Fot. Arkadiusz Dziermański

Najgorsza część, czyli całkowity brak reakcji ze strony PlayStation

Jeśli szukaliście odpowiedzi na to, co dzieje się z Waszą konsolą w weekend na polskich kontach PlayStation, to zastaliście… nic. PlayStation Polska nie zajęło żadnego stanowiska w tej sprawie. Inne kraje zachowywały się podobnie. Jakiekolwiek informacje można było znaleźć na profilu @AskPlayStation na X, które o 2:46 w nocy z piątku na sobotę napisało:

Zdajemy sobie sprawę, że niektórzy użytkownicy mogą obecnie mieć problemy z PSN.

Czytaj też: Recenzja PlayStation 5 Pro. Ekskluzywny kaprys, który skradł moje serce

W sobotę wieczorem, kiedy serwery dalej nie działały, pojawił się za to wpis informujący o możliwości zainstalowania dodatkowego dysku do PS5. Średni timing, trzeba przyznać, lecz odpowiedzi na ten wpis mówią same za siebie.
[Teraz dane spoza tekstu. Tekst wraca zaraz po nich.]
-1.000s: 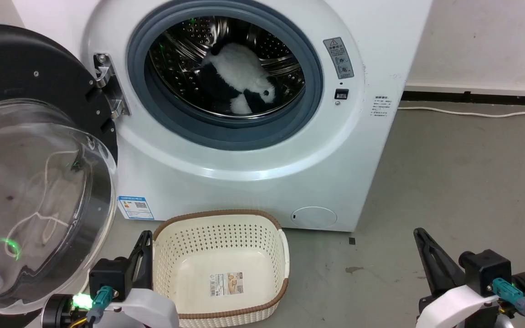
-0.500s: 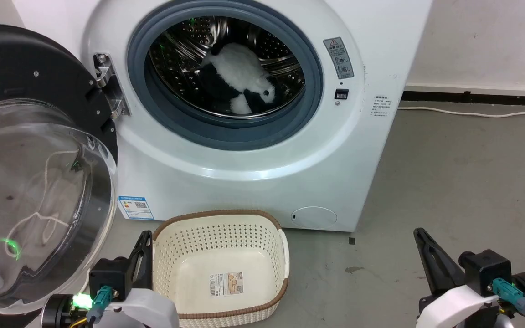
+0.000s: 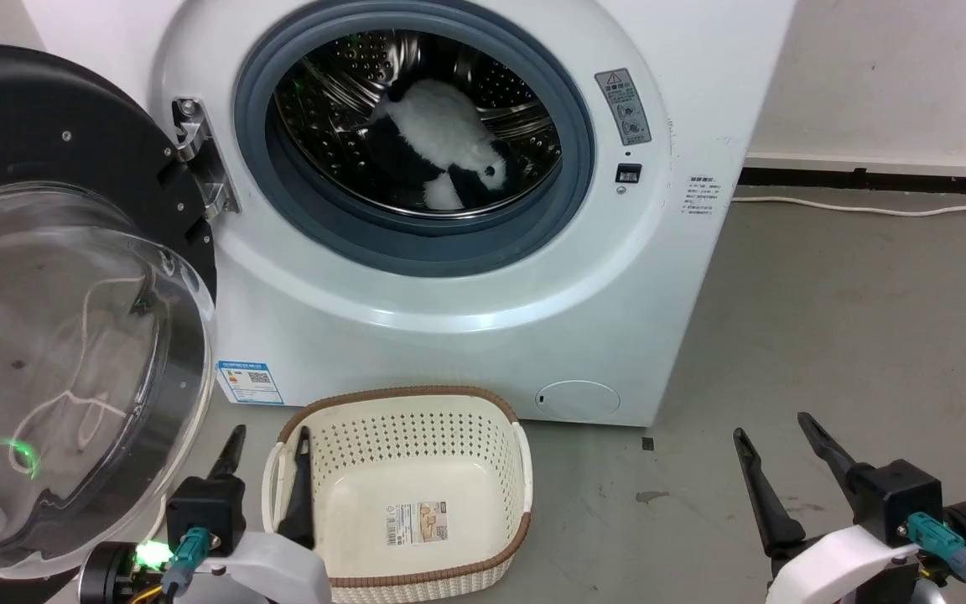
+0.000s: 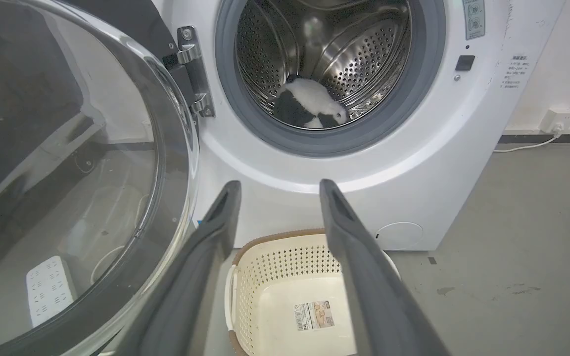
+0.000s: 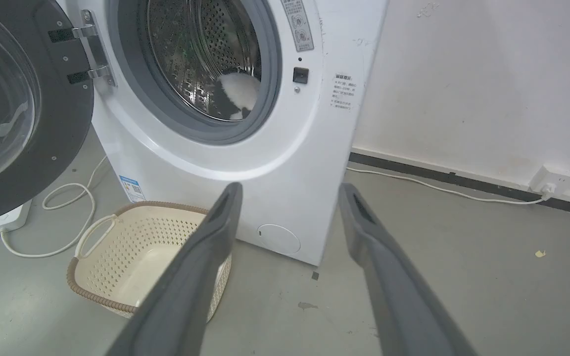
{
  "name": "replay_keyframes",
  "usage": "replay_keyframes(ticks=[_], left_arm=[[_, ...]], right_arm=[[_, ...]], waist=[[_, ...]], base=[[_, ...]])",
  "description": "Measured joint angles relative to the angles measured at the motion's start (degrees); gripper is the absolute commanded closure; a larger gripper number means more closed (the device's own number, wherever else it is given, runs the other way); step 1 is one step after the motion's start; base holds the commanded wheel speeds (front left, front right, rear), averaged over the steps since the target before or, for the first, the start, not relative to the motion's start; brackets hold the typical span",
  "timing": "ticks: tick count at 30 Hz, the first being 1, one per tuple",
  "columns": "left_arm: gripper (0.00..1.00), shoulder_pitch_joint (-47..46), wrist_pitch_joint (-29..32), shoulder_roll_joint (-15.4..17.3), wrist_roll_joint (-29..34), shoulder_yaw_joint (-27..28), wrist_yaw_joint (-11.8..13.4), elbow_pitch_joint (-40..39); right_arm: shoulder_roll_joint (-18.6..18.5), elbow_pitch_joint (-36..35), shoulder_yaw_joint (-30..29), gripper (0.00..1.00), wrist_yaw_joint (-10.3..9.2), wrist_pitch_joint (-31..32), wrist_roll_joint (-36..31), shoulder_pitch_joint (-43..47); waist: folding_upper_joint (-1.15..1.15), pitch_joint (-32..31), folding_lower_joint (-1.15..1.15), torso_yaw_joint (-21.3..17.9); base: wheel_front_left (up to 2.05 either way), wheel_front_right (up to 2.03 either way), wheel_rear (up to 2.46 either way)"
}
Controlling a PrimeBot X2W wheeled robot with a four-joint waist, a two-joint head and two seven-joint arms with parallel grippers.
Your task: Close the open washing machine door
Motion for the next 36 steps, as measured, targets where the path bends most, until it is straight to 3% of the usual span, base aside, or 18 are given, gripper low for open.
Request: replay_keyframes(ticks=[16,36], left_arm=[[0.0,0.0,-1.8,0.0,-0.2,-1.1,-0.5,0.2],[0.0,0.6,-4.3,0.1,-0.4,-2.1,-1.1,-0.7]], right_arm=[[0.0,0.0,-0.7,0.0,0.0,-1.8,0.7,0.4],[0.0,0.5,1.2,0.0,0.01,-4.2,1.3,1.0]], waist=[[0.0,-0.5,0.0,1.9],[0.0,-0.8,0.0,9.0]], base=[[0.0,0.0,0.0],[0.0,0.0,0.0]])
W nocy z soboty na niedzielę o 24:58 pojawił się za to wpis:

PSN zostało przywrócone. Powinniście mieć już dostęp do funkcji online bez żadnych problemów. Więcej szczegółów: https://status.playstation.com. Przepraszamy za niedogodności!
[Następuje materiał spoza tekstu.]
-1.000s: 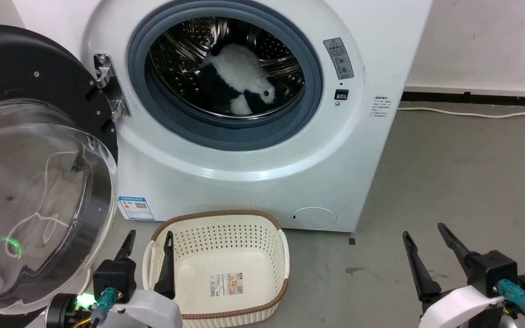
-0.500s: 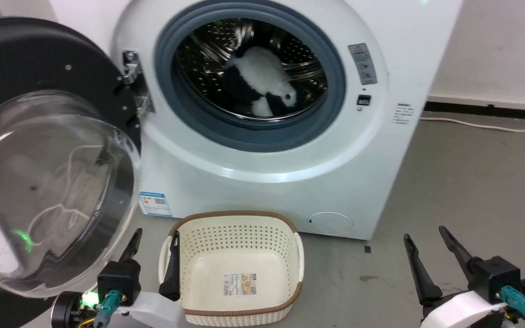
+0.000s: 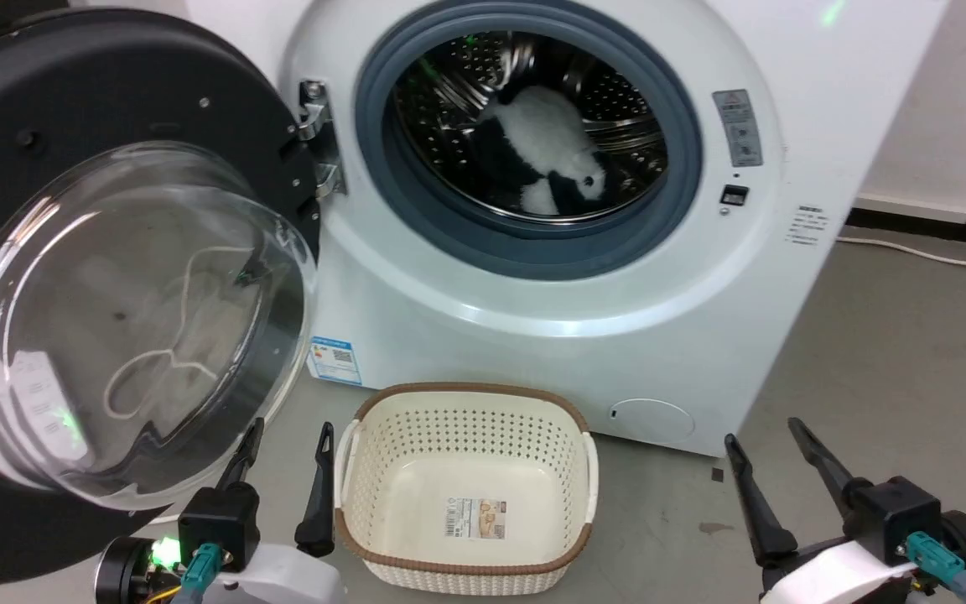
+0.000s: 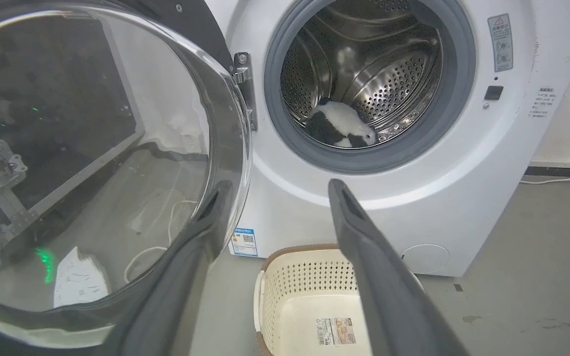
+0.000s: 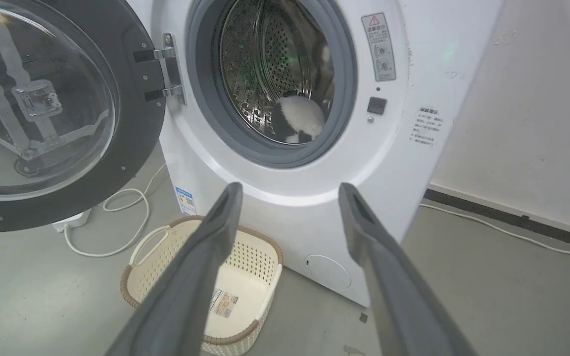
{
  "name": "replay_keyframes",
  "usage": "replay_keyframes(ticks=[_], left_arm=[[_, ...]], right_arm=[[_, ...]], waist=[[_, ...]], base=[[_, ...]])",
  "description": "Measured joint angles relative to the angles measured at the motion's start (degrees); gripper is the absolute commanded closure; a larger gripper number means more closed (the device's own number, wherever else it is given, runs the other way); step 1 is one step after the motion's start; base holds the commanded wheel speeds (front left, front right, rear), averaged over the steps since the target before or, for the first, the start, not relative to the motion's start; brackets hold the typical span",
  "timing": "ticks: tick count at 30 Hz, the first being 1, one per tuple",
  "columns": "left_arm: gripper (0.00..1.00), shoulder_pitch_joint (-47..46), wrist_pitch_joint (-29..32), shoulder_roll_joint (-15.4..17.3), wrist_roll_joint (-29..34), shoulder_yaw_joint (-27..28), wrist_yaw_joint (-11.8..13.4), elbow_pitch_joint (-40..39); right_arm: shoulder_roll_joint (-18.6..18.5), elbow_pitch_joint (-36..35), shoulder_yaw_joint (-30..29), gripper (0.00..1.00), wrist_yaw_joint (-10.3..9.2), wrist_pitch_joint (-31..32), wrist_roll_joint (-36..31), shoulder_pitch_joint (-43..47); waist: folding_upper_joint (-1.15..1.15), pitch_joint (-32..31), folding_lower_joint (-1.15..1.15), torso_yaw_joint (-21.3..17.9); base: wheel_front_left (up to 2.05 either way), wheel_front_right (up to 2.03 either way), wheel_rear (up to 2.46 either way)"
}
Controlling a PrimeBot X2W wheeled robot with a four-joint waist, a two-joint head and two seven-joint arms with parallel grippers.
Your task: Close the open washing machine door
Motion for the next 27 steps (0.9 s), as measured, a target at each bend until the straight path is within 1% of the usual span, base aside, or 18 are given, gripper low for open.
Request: replay_keyframes(ticks=[27], left_arm=[[0.0,1.9,-3.3,0.0,-0.2,-0.8,0.8,-2.7]], right_arm=[[-1.3,2.5,5.7,0.0,0.0,-3.4,2.0,-2.3]], waist=[[0.0,0.7,0.0,6.9]], base=[[0.0,0.0,0.0]])
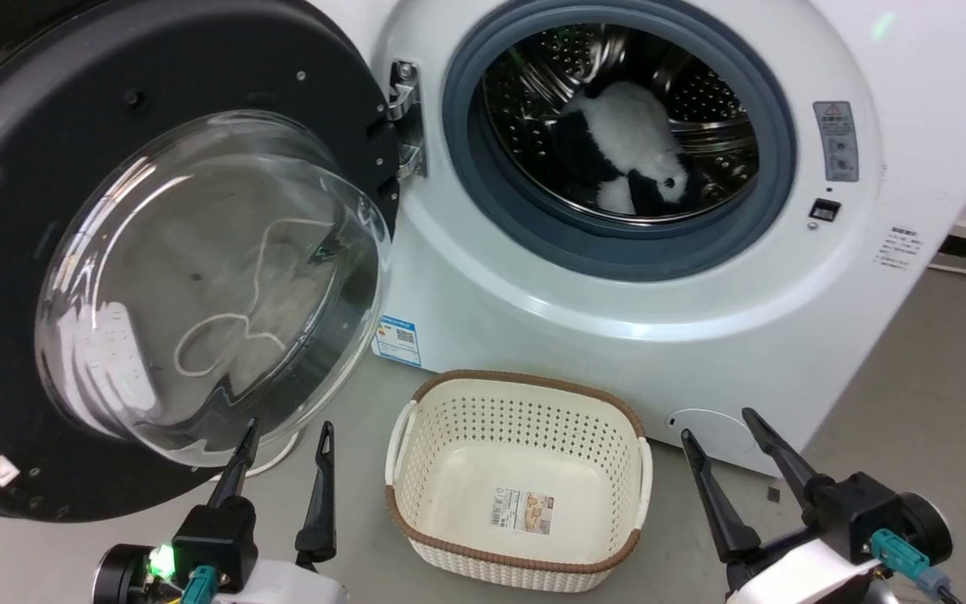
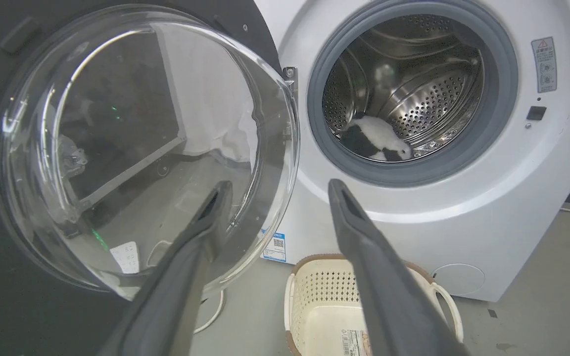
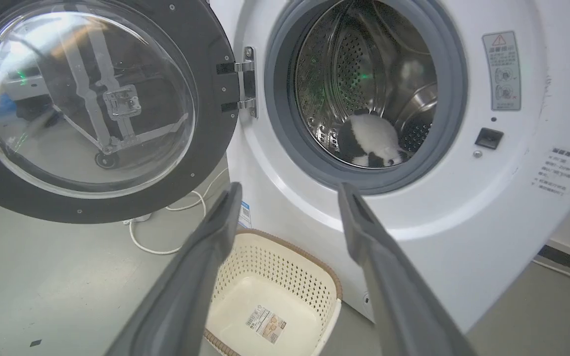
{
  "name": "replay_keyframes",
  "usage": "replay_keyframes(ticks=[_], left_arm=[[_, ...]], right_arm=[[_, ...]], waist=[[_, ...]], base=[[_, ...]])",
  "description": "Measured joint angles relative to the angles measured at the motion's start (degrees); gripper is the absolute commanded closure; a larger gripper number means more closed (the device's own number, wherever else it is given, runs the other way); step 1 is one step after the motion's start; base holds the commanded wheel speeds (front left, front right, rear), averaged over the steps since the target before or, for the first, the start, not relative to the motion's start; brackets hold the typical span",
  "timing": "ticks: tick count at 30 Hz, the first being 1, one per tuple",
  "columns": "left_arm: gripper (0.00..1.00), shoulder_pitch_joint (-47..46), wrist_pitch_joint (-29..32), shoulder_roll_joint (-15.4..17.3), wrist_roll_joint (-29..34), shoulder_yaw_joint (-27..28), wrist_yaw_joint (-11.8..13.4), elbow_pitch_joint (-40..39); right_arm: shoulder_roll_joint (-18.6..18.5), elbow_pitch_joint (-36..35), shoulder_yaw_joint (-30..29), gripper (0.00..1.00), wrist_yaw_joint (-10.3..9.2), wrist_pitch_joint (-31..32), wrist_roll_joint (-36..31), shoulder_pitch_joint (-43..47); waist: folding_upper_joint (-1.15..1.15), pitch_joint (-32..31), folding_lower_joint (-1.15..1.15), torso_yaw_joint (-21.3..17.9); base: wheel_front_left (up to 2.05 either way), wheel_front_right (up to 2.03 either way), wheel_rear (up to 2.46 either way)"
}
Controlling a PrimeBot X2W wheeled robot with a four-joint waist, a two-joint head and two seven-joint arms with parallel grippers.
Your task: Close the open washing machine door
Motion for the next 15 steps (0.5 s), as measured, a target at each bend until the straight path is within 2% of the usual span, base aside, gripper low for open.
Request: replay_keyframes(ticks=[15], left_arm=[[0.0,0.3,-2.0,0.0,-0.8,0.0,0.0,-0.1]], right_arm=[[-0.6,1.2,2.3,0.0,0.0,-1.9,1.0,0.0]], waist=[[0.0,-0.4,0.0,3.8]], base=[[0.0,0.0,0.0]])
Dziś o 6:07 rano pojawił się jeszcze wpis:

Usługi sieciowe w pełni odzyskały sprawność po problemie operacyjnym. Przepraszamy za niedogodności i dziękujemy społeczności za cierpliwość. Wszyscy członkowie PlayStation Plus automatycznie otrzymają dodatkowe 5 dni usługi.
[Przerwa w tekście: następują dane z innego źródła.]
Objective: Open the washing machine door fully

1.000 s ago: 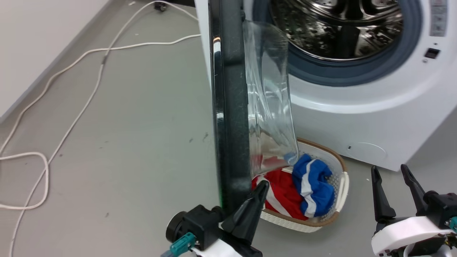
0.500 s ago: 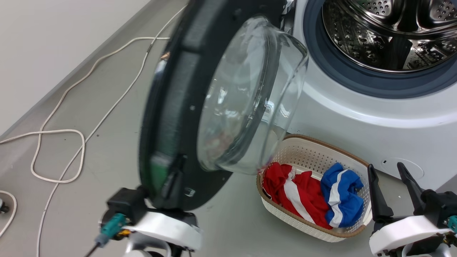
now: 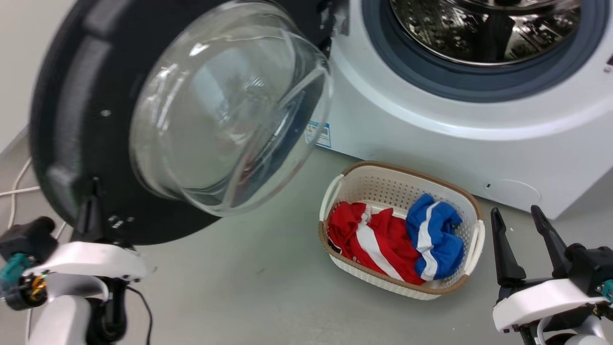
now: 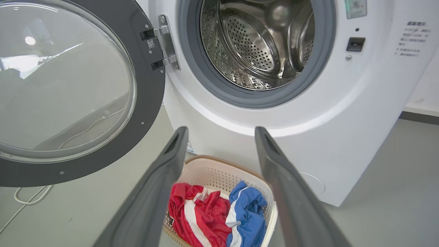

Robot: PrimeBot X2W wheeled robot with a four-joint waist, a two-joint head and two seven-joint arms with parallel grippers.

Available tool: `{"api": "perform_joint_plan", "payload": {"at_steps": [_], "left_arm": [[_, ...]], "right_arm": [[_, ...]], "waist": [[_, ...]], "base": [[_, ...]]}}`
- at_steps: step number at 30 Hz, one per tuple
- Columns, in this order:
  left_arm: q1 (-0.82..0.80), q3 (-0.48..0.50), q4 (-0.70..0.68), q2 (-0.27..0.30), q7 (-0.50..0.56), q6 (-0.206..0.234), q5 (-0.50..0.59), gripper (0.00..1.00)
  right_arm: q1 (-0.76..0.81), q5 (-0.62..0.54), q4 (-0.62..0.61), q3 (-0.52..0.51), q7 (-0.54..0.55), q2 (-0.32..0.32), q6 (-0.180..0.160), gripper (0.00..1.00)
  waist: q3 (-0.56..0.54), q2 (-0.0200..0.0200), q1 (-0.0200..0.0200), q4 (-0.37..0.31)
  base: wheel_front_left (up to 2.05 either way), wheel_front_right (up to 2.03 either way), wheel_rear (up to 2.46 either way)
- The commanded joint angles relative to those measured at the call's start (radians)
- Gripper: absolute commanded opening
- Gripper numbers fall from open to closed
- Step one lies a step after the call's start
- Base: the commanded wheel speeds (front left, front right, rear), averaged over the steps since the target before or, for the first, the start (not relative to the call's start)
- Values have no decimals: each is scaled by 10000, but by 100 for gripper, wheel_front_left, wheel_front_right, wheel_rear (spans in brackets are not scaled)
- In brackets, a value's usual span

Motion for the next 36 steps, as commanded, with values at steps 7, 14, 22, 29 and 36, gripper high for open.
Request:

Czytaj też: Handheld PlayStation 5 może wymagać dedykowanych gier

Ponad 24-godzinna awaria serwerów w weekend, i to akurat w weekend bety nowego MonHuna, absolutny brak komunikatów z większości kont PlayStation i jeszcze informacyjny wpis o dodatkowych dyskach do PS5 na jedynym koncie, które jakkolwiek dawało znać graczom, co się dzieje — cała ta sytuacja była szczerze absurdalna. Czy dodatkowe 5 dni PS+ dla obecnych subskrybujących to adekwatna rekompensata?